おはようございます。
今年のノーベル医学・生理学賞に、東工大名誉教授の大隅良典氏が選ばれました。日本人が3年連続でノーベル賞受賞という快挙で、このことは14年ぶり2回目のことだとか。これが何を意味するのかは分かりませんが、先ずは大隅氏に祝意を表したいと思います。
さて、個人的にはノーベル賞受賞に値する発見とも思える「お酒」について、本日は江戸を絡めてご紹介していきたいと思います。
以前の瓦版で調味料を紹介した際に、「下り醤油」と「地回り醤油」についてのお話をしたことがあったかと思います。お酒についても同様に「下り酒」と「地回り酒」がありました。下り酒は摂津国(大阪府)の伊丹、池田、灘(兵庫県)などから来たお酒で、地回り酒は関東で醸造されたお酒です。
お酒の生産は室町時代後期から大きく進歩したと言われています。それまでは甕(かめ)で醸造していたものが、十斗樽が登場したことで一度に大量の醸造が可能となり、原料の米も玄米から白米に変わり、更には木炭を使って濁酒(どぶろく)を清酒にするなど、現代の日本酒の基本的な製法がほぼ出揃った時期でした。江戸時代初期にこの最新の製法で酒造りをしていたのが、摂津国の造り酒屋だったのです。
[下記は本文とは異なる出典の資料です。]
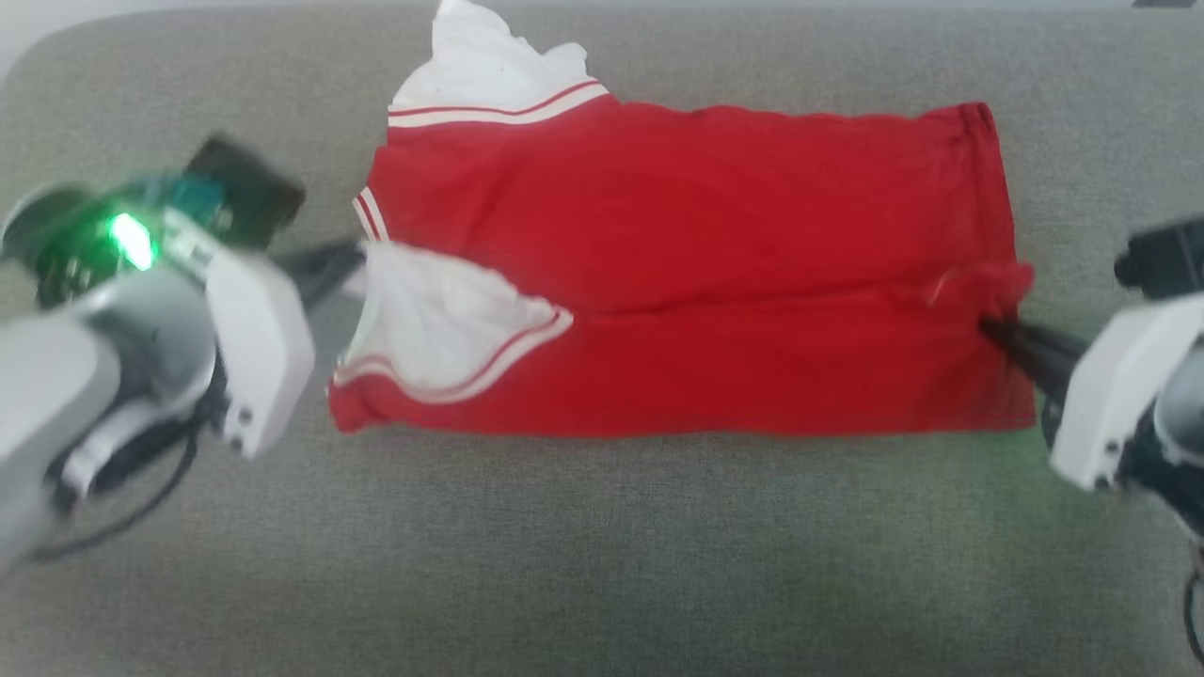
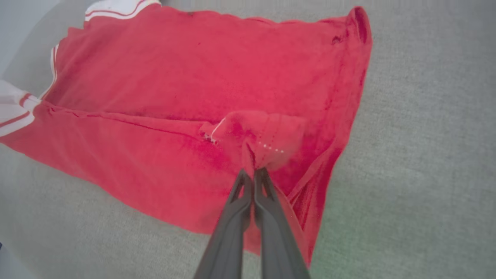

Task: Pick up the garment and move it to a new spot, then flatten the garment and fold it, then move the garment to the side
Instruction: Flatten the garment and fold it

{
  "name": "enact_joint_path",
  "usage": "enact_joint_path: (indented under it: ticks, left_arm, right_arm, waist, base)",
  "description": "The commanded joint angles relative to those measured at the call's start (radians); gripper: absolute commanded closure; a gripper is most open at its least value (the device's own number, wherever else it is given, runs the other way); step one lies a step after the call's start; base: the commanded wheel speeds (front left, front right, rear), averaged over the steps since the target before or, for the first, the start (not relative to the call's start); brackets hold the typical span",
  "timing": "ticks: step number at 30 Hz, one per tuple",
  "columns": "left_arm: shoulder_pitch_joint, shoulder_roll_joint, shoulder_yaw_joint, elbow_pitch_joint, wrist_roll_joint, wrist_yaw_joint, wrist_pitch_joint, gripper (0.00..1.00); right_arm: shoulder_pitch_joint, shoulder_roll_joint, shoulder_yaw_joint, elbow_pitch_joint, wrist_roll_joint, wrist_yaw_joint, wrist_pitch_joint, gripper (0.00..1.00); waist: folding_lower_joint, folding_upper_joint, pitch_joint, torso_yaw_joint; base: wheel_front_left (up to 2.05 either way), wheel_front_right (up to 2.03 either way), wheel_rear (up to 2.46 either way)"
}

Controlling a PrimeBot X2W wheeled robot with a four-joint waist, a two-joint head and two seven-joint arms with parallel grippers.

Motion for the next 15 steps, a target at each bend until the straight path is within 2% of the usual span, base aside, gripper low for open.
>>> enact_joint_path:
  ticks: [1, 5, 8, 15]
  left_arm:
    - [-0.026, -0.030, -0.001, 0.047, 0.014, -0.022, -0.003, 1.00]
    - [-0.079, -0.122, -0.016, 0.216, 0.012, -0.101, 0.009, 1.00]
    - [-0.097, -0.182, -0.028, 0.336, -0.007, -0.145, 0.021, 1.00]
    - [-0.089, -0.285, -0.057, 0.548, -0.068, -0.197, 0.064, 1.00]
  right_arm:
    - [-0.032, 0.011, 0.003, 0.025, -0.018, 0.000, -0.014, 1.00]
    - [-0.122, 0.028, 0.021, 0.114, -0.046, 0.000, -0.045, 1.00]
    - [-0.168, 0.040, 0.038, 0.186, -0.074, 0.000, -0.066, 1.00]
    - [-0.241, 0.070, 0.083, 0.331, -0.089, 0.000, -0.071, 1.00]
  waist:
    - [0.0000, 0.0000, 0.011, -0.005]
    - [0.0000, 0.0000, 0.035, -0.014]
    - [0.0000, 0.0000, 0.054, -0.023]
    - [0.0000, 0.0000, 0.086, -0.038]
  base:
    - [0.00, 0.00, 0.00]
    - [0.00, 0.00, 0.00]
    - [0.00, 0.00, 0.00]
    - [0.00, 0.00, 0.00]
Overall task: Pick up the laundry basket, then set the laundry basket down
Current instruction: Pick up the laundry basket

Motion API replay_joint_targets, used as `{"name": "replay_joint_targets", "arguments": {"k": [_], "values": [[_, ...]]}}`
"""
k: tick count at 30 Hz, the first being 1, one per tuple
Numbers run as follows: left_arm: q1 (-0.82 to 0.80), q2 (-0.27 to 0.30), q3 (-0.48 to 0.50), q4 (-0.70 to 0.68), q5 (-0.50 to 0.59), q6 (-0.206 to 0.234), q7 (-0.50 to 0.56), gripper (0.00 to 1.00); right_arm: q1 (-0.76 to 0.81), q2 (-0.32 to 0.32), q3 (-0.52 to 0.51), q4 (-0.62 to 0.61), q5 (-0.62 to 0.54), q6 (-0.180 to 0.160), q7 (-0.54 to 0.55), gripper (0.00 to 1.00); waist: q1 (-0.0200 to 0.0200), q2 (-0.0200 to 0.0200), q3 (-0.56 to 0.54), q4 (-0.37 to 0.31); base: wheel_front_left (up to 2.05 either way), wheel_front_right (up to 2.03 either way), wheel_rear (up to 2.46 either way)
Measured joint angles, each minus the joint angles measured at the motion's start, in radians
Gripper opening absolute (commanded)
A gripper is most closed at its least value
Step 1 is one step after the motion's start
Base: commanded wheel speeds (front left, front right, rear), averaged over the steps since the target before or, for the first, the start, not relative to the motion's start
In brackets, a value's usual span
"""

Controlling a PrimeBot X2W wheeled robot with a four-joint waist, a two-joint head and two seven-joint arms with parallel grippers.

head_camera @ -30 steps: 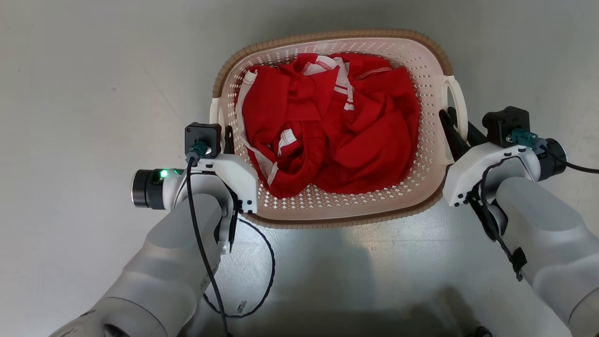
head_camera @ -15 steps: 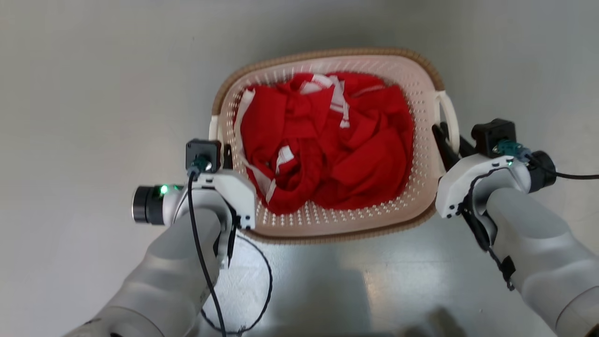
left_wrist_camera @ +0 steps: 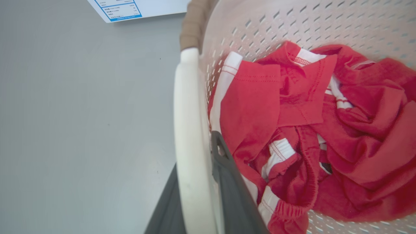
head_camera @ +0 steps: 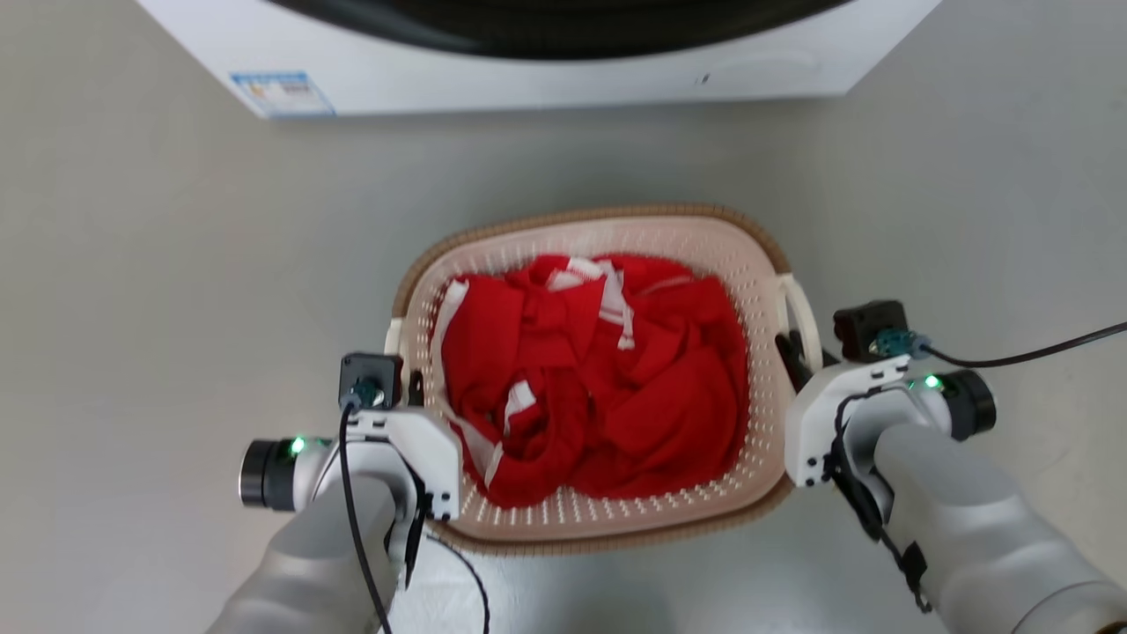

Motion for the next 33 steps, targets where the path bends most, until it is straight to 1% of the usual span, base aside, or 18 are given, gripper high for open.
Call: {"name": "replay_joint_targets", "arguments": {"k": [7, 11, 16, 25, 33], "values": [[0.055, -0.004, -0.019, 0.043, -0.014, -0.035, 0.01, 0.0, 0.047, 0.026, 0.018, 0.027, 0.021, 0.0, 0.046, 0.0, 0.0, 0.0, -0.114, -0.018, 0.0, 0.0, 0.0], [0.098, -0.007, -0.026, 0.059, -0.027, -0.043, 0.028, 0.0, 0.084, 0.043, 0.03, 0.046, 0.035, 0.001, 0.071, 0.0, 0.0, 0.0, -0.177, -0.024, 0.0, 0.0, 0.0], [0.131, -0.011, -0.037, 0.069, -0.047, -0.061, 0.097, 0.0, 0.123, 0.054, 0.036, 0.065, 0.058, 0.002, 0.117, 0.0, 0.0, 0.0, -0.252, -0.025, 0.0, 0.0, 0.0], [0.178, -0.014, -0.047, 0.086, -0.075, -0.092, 0.197, 0.0, 0.169, 0.06, 0.043, 0.061, 0.107, 0.002, 0.216, 0.0, 0.0, 0.0, -0.368, -0.021, 0.0, 0.0, 0.0], [0.205, -0.018, -0.054, 0.101, -0.082, -0.113, 0.237, 0.0, 0.19, 0.063, 0.051, 0.063, 0.135, 0.006, 0.268, 0.0, 0.0, 0.0, -0.436, -0.019, 0.0, 0.0, 0.0]]}}
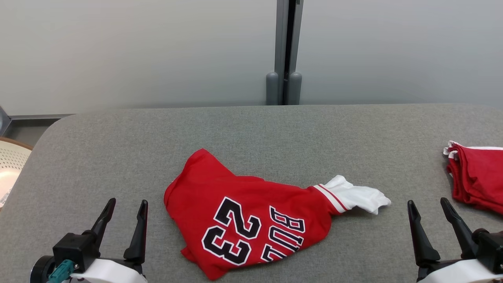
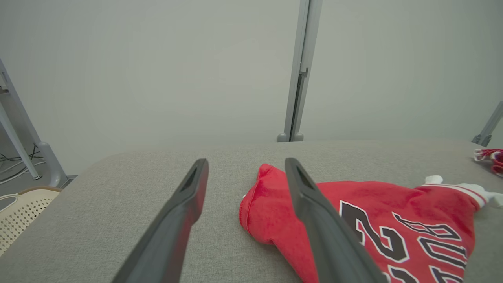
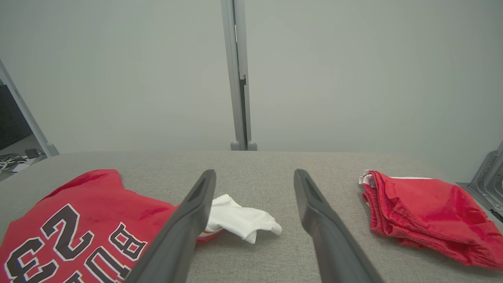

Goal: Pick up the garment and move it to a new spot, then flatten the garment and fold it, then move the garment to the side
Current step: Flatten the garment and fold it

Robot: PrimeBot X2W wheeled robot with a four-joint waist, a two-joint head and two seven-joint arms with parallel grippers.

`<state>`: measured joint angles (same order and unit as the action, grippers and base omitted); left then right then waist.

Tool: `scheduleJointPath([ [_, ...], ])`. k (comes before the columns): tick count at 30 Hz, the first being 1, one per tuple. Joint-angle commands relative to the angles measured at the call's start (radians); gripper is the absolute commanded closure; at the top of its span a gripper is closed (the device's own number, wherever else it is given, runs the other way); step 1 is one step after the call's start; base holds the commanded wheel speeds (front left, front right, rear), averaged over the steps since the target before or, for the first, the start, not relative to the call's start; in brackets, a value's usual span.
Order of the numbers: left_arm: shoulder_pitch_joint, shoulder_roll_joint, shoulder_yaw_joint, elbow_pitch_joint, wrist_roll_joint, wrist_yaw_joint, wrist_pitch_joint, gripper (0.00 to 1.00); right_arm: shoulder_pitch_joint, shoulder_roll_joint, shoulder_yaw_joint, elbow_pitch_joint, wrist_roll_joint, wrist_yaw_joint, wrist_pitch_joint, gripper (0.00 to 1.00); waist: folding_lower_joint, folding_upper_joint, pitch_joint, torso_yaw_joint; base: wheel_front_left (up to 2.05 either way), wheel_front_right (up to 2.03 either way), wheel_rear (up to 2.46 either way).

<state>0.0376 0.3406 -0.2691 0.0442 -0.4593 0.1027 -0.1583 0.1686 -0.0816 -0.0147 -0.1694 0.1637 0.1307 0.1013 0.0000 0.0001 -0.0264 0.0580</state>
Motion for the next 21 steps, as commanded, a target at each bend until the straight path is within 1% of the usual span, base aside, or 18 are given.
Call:
scheduleJointPath([
  [1, 0.011, 0.007, -0.001, -0.006, 0.002, 0.007, 0.003, 0.0, 0.008, 0.001, -0.001, -0.001, -0.003, 0.0, 0.001, 0.0, 0.0, -0.0001, 0.001, 0.001, 0.0, 0.0, 0.0],
  [13, -0.009, 0.009, -0.016, -0.014, 0.011, 0.013, 0.011, 0.0, 0.005, 0.007, -0.001, -0.004, -0.002, 0.0, -0.003, 0.0, 0.0, -0.0001, 0.009, 0.003, 0.0, 0.0, 0.0],
  [17, -0.085, -0.004, -0.041, -0.008, 0.01, -0.018, 0.027, 0.0, -0.012, 0.008, 0.002, -0.014, -0.002, 0.0, -0.004, 0.0, 0.0, -0.0001, 0.041, -0.003, 0.0, 0.0, 0.0],
  [21, -0.222, -0.023, -0.076, 0.049, 0.009, -0.07, 0.056, 0.0, -0.04, 0.01, 0.009, -0.032, -0.01, 0.0, -0.004, 0.0, 0.0, -0.0001, 0.108, -0.017, 0.0, 0.0, 0.0],
])
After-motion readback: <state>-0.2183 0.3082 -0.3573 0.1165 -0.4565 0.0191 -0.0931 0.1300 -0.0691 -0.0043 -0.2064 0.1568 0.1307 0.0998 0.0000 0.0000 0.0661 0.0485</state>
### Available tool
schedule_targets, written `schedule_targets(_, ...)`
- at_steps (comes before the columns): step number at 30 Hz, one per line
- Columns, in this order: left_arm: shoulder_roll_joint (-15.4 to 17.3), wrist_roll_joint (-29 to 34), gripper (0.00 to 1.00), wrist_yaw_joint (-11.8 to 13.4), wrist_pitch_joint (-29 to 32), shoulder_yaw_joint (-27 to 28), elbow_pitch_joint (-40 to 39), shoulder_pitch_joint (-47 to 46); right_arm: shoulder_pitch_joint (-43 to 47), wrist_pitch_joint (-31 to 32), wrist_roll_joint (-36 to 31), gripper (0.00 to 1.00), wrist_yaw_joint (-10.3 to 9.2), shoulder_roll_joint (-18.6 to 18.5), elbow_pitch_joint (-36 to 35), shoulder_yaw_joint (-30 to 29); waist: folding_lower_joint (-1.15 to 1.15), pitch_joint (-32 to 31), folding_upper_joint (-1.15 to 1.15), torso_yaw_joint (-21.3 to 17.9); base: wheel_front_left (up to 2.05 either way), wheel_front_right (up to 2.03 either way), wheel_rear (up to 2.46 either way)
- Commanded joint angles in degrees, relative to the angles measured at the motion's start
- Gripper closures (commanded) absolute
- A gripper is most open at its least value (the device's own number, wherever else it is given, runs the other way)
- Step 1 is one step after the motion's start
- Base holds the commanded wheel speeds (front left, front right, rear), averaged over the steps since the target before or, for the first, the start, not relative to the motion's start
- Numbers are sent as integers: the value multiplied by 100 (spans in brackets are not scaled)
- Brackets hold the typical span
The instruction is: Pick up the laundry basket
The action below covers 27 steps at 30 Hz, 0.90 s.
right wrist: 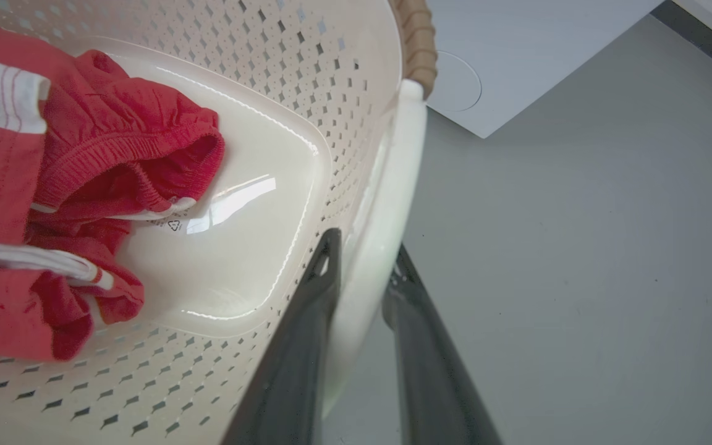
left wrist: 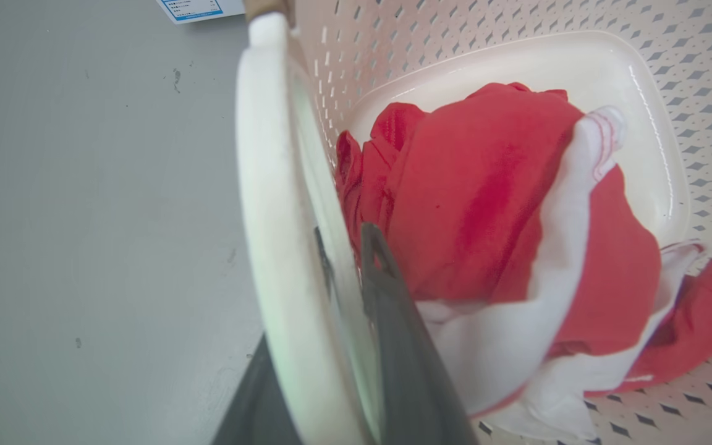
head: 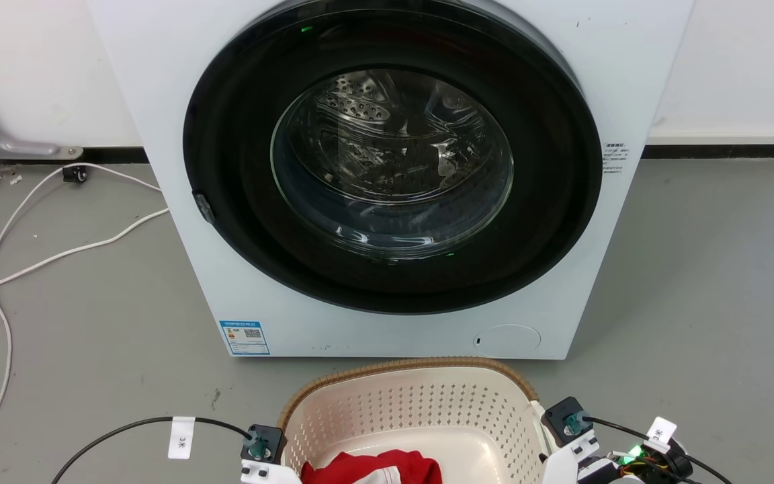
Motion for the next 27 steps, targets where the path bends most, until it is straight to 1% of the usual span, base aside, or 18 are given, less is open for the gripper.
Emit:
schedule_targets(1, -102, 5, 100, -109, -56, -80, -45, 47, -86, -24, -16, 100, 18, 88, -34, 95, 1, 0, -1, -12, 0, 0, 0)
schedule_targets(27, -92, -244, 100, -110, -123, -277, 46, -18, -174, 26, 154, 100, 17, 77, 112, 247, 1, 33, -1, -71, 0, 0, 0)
江戸時代当初は摂津国から馬の背に樽を振り分けにして運んでいたそうで、これがまた高値で売れたものだから、量が次第に増え、最終的には船で大量に運ぶことになりました。元禄10年(1697年)にはその量が64万樽に達したとの記録があり、一樽四斗(72リットル)ですから、一人当たり年間50リットルを飲んでいた計算になります。その後さらに量が増えて、文化14年(1817年)には100万樽にもなったそうです。
しかしこの下り酒は輸送コストがかかるので、地回り酒に比べかなり割高でした。馬による陸路輸送の時は一升200文、海上輸送になると120~150文、江戸時代後期には諸物価の値上がりで300~400文だったようです。
これに対して地回り酒は味も下り酒に及ばず、中々人気が出ませんでした。そのため美味しいお酒を「下りもの」、不味いさけを「下らないもの」というようになり、それがつまらないものを「くだらない」という語源にもなったとか。
それでも江戸時代後期には、地回り酒も10万樽ほど出荷するようになりましたが、江戸で消費するお酒の1割程度でしかありません。そして値段は下り酒の半額程度だったようです。
安土桃山時代までは、新酒よりも古酒の方が高級品で、甕で密封して貯蔵していたために、色や香りが中国の紹興酒(黄酒、老酒)に似ていたのではないでしょうか?
それが江戸に輸送するようになり、容器を割れない木製の樽にしたため、密封ができず味が変化してしまい、そのために古酒から新酒へと人気が移っていきました。その新酒も良いお酒ほど水の量を少なくして醸造したため、上酒は甘くねっとりとした仕上がりになり、甘口のお酒になったとのことです。